**Data shown**
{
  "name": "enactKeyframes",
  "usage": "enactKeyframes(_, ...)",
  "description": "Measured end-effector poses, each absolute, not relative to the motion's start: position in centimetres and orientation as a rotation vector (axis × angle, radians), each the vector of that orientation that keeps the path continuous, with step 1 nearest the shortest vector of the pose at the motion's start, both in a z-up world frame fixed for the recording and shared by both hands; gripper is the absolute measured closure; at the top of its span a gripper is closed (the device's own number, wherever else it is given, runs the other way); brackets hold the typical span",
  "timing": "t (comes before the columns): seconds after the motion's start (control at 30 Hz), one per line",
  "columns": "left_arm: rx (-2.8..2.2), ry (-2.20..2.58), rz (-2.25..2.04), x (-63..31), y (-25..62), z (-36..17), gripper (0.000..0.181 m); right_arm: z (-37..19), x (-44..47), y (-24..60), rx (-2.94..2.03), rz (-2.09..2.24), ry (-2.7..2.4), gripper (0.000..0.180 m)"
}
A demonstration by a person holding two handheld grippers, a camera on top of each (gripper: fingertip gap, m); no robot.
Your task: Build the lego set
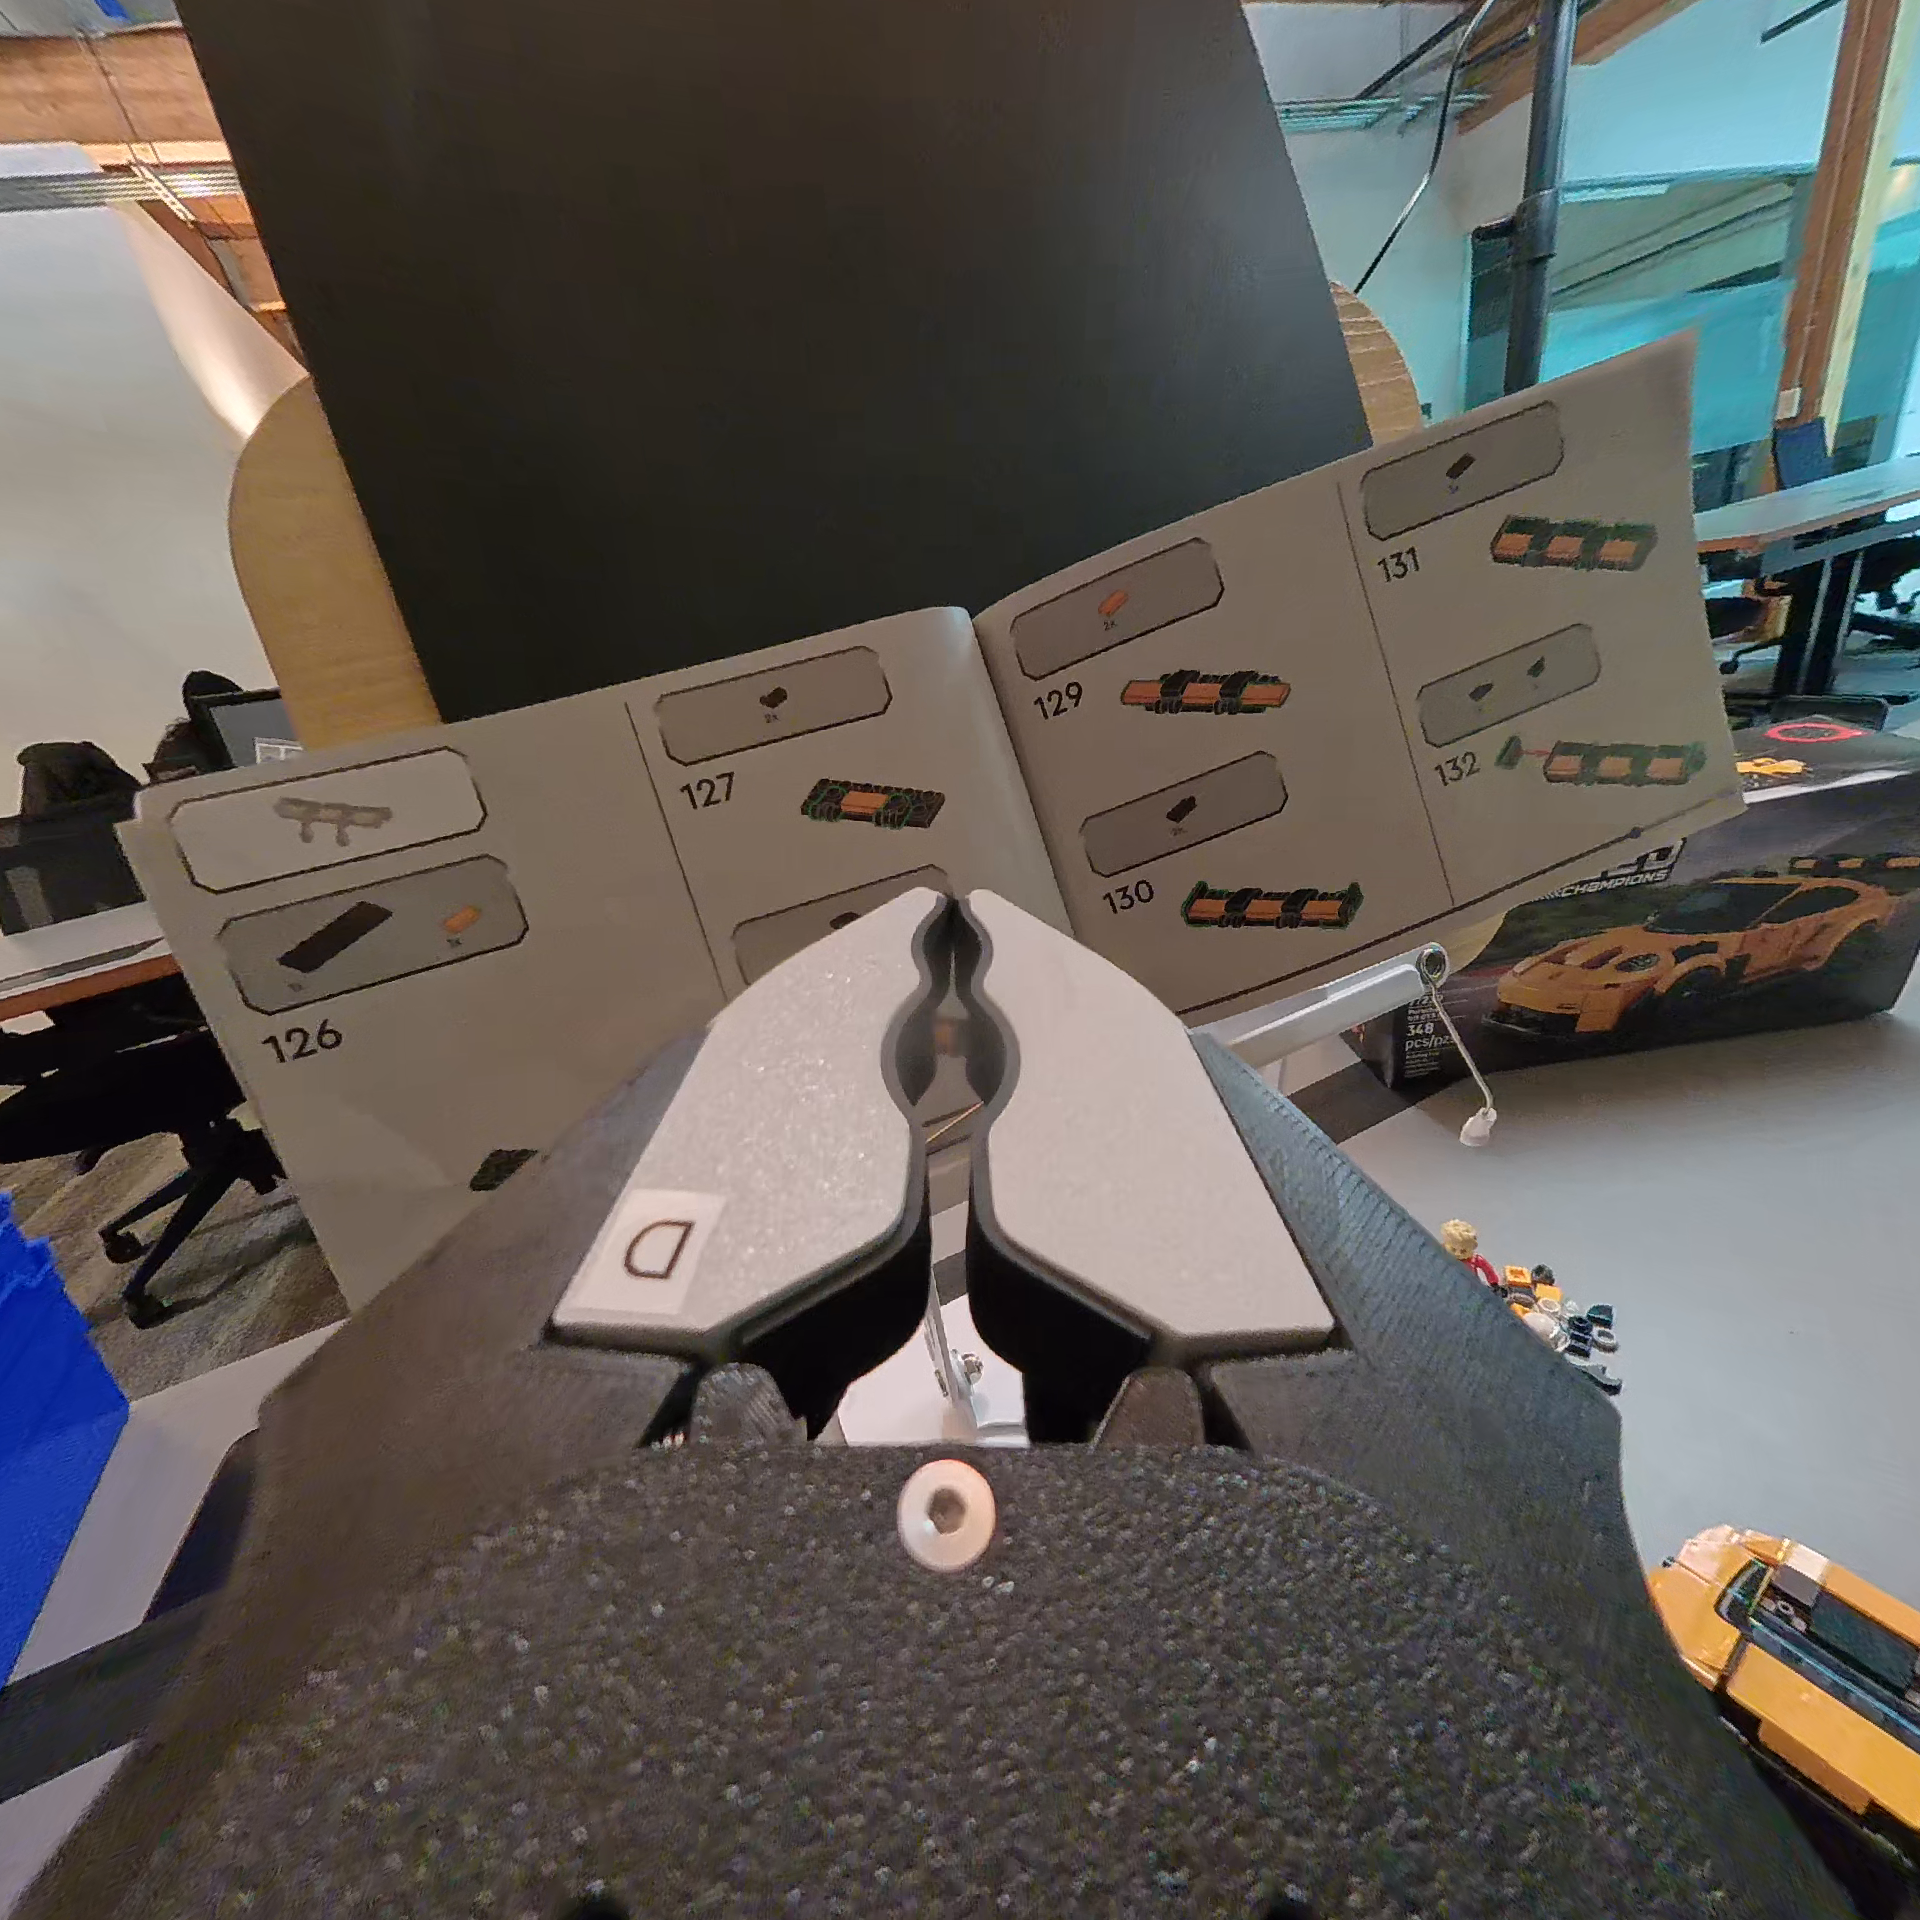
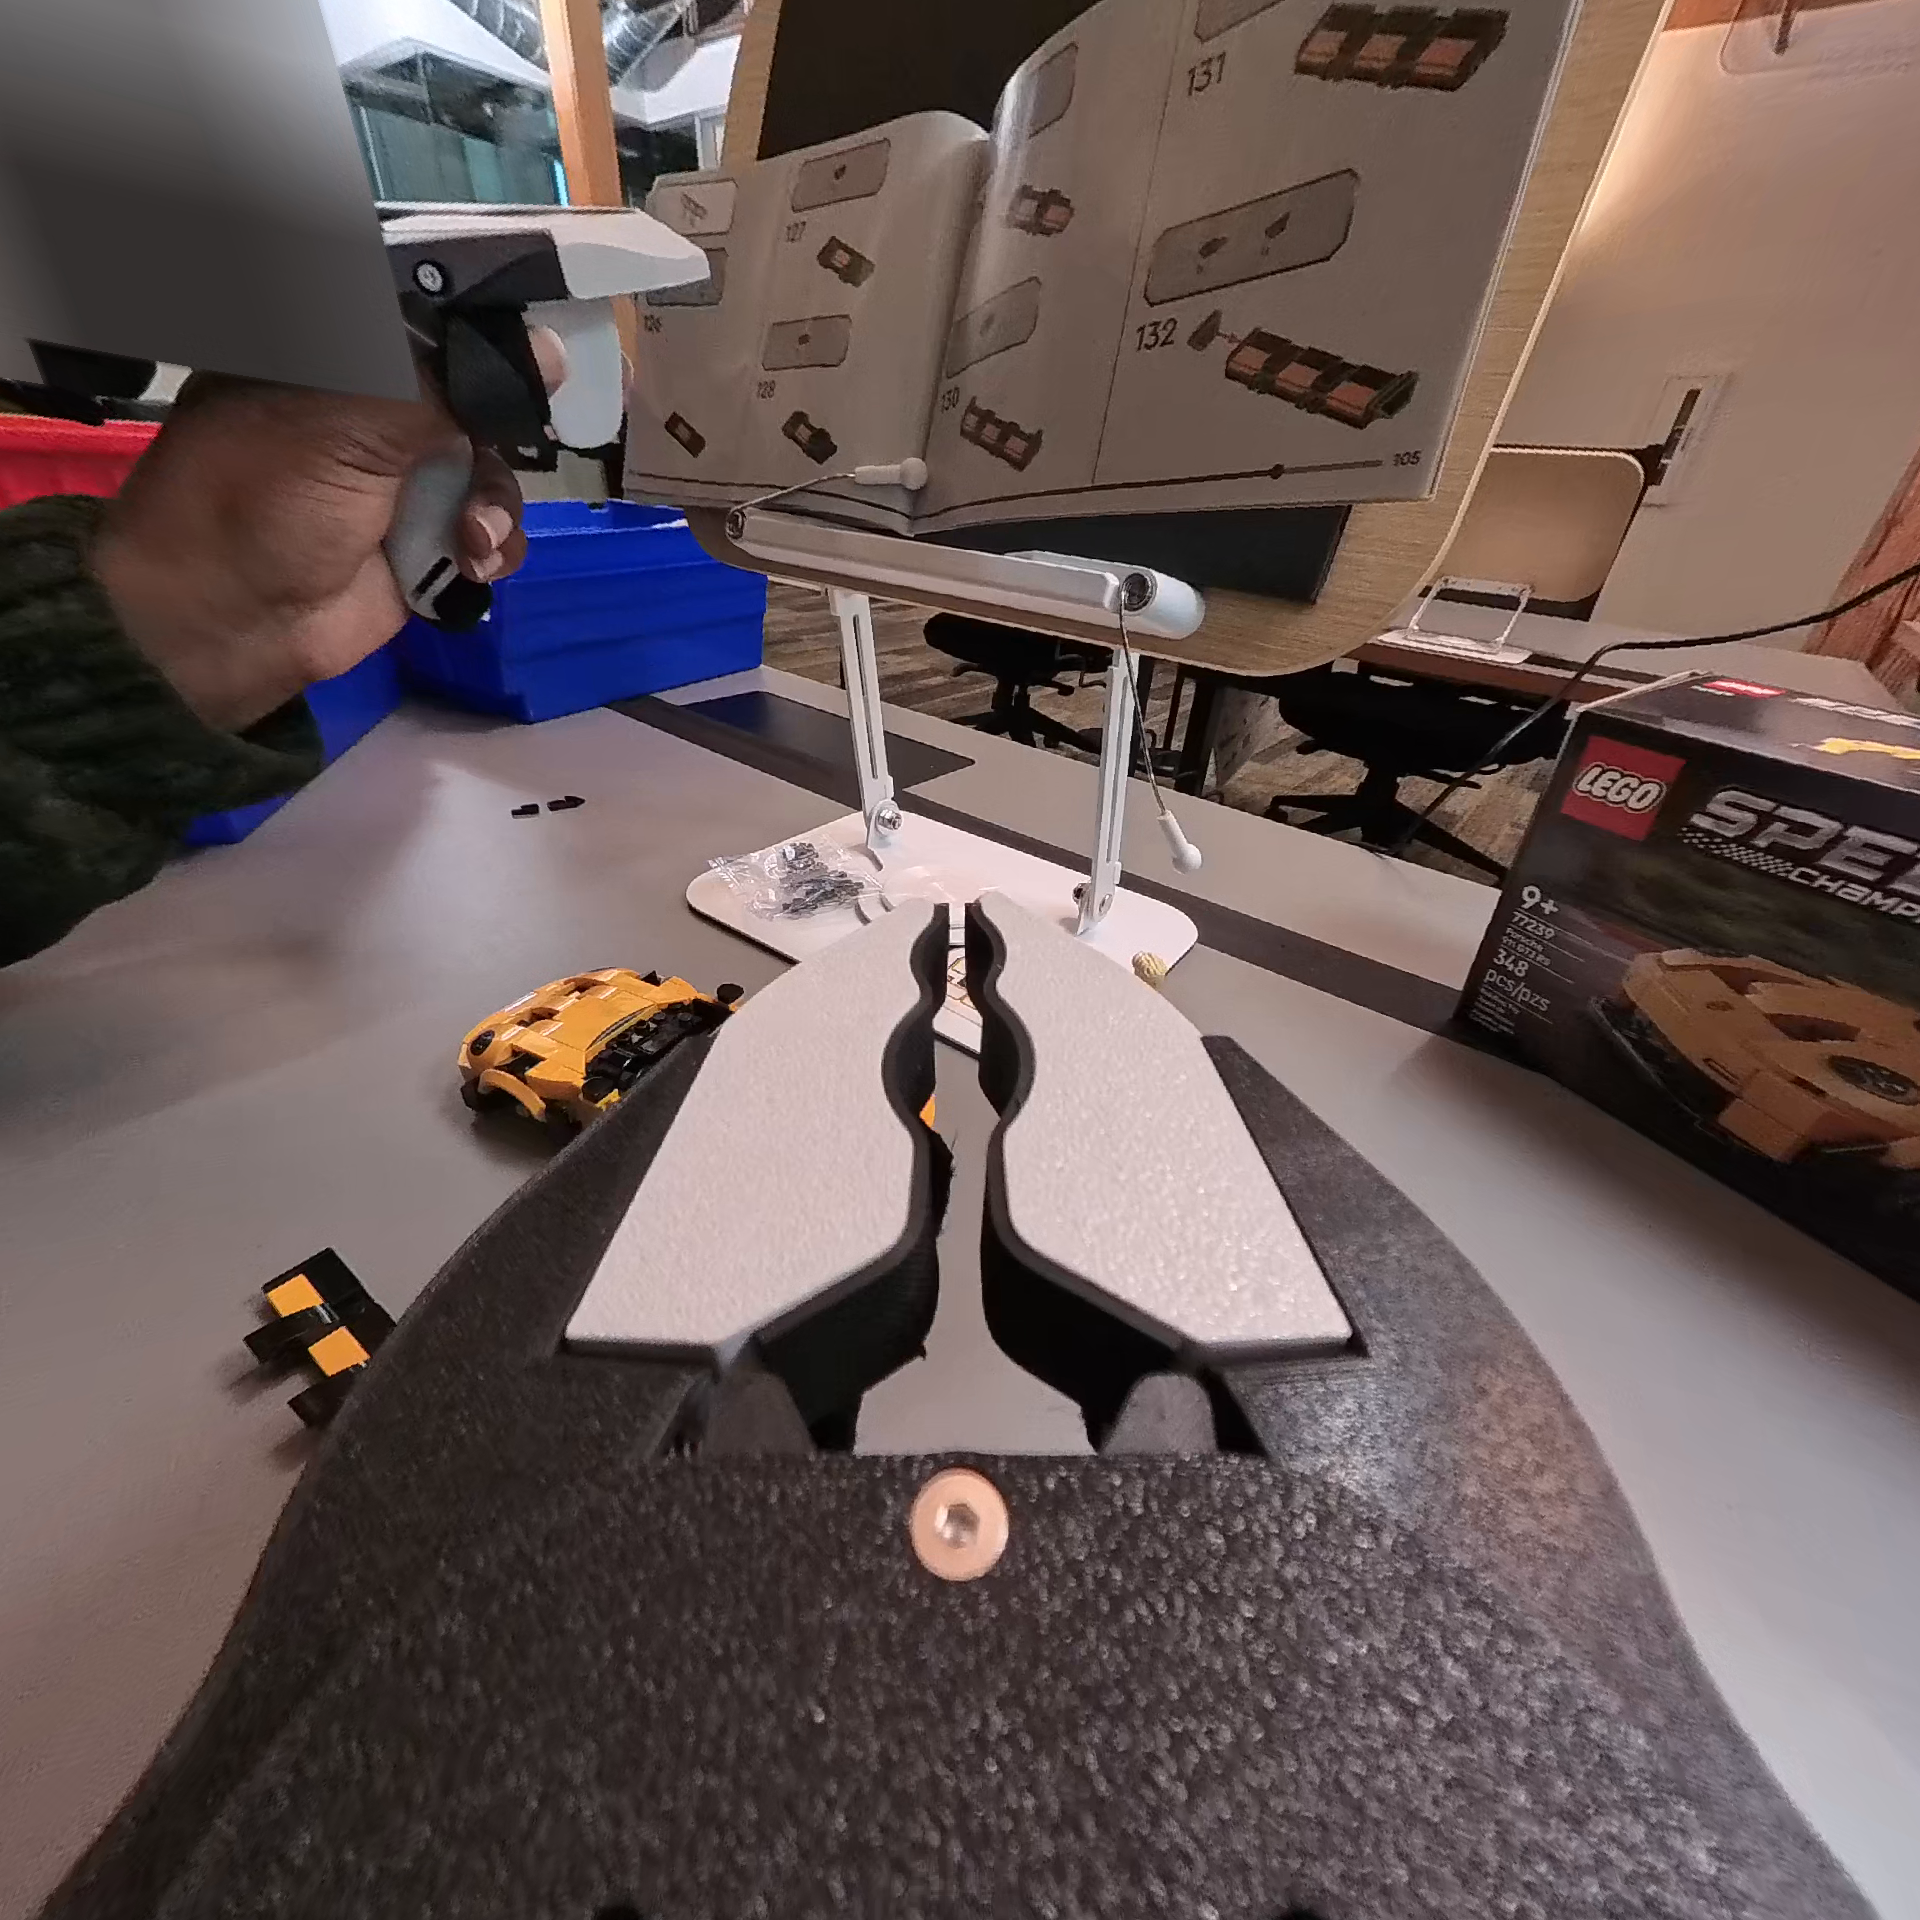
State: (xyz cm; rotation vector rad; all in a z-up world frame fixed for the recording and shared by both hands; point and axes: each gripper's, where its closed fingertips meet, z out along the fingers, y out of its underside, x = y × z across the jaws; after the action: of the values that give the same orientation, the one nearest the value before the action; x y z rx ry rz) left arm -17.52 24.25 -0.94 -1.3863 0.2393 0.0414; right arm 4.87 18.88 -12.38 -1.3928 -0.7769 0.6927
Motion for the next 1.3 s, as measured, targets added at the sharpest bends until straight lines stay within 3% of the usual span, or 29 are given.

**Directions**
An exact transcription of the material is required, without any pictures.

**Answer space**
{
  "name": "enactKeyframes",
  "usage": "enactKeyframes(_, ...)",
  "description": "Measured end-effector poses, each absolute, not relative to the motion's start: position in centimetres and orientation as a rotation vector (axis × angle, radians), each the vector of that orientation that keeps the path continuous, with step 1 nearest the shortest vector of the pose at the motion's start, both in a z-up world frame fixed for the recording and shared by both hands; gripper is the absolute measured closure; at the top of its span a gripper is closed (the device's own number, wherever else it is given, runs the other way); brackets hold the typical span",
  "timing": "t (comes before the columns): seconds after the motion's start (control at 30 Hz), one per line",
  "columns": "left_arm: rx (-2.8..2.2), ry (-2.20..2.58), rz (-2.25..2.04), x (-63..31), y (-25..62), z (-36..17), gripper (0.000..0.181 m); right_arm: z (-37..19), x (-44..47), y (-24..60), rx (-2.94..2.03), rz (-2.09..2.24), ry (-2.7..2.4), gripper (0.000..0.180 m)"
}
A demonstration by a person holding two handheld grippers, a camera on top of each (gripper: fingertip gap, m); no robot.
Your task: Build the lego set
State: (xyz cm; rotation vector rad; all in a z-up world frame fixed for the recording and shared by both hands; point and axes: each gripper's, where its closed fingertips meet, z out along the fingers, y out of its underside, x = y × z across the jaws; after the action: of the values that give the same orientation, the one nearest the value before the action; x y z rx ry rz) left arm -17.52 24.25 -0.94 -1.3863 0.2393 0.0414; right arm 4.87 18.88 -12.38 -1.3928 -0.7769 0.6927
Motion for the next 1.3 s, as measured, targets added at the sharpest bends until straight lines stay within 3% of the usual span, or 29 are given.

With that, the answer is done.